***** Available data
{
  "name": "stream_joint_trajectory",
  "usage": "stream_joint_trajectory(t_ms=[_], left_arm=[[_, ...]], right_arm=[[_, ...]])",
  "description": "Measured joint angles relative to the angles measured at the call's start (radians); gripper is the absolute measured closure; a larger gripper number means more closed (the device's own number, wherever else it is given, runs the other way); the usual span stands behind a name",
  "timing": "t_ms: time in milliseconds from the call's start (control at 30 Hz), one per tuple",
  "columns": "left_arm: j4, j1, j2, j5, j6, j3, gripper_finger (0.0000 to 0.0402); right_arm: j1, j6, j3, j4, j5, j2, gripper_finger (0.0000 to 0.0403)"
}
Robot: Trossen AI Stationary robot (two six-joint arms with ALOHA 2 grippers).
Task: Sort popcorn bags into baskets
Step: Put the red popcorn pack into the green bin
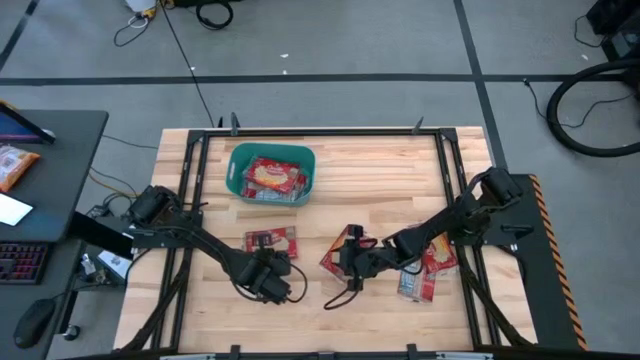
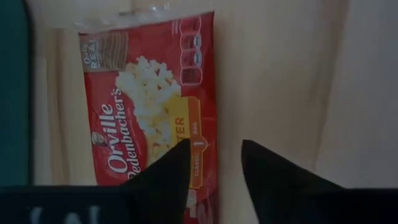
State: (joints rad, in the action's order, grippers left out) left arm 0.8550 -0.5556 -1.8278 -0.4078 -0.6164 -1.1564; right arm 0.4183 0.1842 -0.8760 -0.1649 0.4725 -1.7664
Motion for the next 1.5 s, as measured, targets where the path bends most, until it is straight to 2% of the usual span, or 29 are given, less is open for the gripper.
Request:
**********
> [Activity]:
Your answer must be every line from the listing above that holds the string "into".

> [Answer for this exercise]:
Task: Sort popcorn bags into baskets
Step: Put the red popcorn pack into the green bin

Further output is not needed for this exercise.